Re: [PATCH bpf-next v2 1/5] bpf: Support injecting chain calls into BPF programs on load

Toke Høiland-Jørgensen <toke@xxxxxxxxxx> · Sat, 05 Oct 2019 12:29:14 +0200

Jakub Kicinski <jakub.kicinski@xxxxxxxxxxxxx> writes:

> On Fri, 04 Oct 2019 19:22:41 +0200, Toke Høiland-Jørgensen wrote:
>> From: Toke Høiland-Jørgensen <toke@xxxxxxxxxx>
>> 
>> This adds support for injecting chain call logic into eBPF programs before
>> they return. The code injection is controlled by a flag at program load
>> time; if the flag is set, the verifier will add code to every BPF_EXIT
>> instruction that first does a lookup into a chain call structure to see if
>> it should call into another program before returning.

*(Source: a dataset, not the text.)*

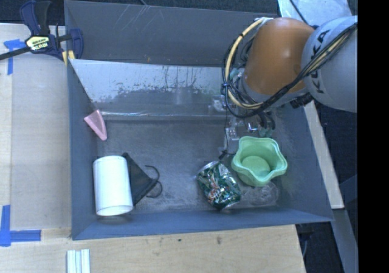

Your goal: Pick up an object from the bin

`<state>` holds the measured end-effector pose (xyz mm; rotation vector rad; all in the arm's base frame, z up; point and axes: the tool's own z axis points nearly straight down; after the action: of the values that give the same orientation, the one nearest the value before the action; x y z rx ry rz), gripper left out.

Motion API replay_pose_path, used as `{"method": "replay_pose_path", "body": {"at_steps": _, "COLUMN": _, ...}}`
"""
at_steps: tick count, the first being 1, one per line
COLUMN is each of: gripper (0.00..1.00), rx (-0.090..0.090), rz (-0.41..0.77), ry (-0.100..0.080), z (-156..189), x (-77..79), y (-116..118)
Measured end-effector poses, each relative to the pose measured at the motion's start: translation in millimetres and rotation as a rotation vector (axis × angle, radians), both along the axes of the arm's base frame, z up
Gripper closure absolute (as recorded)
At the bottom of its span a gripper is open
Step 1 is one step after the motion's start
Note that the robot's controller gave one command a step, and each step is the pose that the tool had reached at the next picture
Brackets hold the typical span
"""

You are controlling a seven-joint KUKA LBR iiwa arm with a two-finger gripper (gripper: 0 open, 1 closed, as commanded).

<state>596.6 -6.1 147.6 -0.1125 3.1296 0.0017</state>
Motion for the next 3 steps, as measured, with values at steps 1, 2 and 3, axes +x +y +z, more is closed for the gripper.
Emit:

The actual calls
>> reuse the tail call infrastructure.
>> 
>> Ideally, it shouldn't be necessary to set the flag on program load time,
>> but rather inject the calls when a chain call program is first loaded.
>> However, rewriting the program reallocates the bpf_prog struct, which is
>> obviously not possible after the program has been attached to something.
>
> Very exciting stuff :)
>
> Forgive my ignorance, isn't synchronize_rcu() enough to ensure old
> image is no longer used?

Because it's reallocating the 'struct bpf_prog*'. Which is what we pass
into the driver on XDP attach. So we'd have to track down all the uses
and replace the pointer.

At least, that's how I read the code; am I missing something?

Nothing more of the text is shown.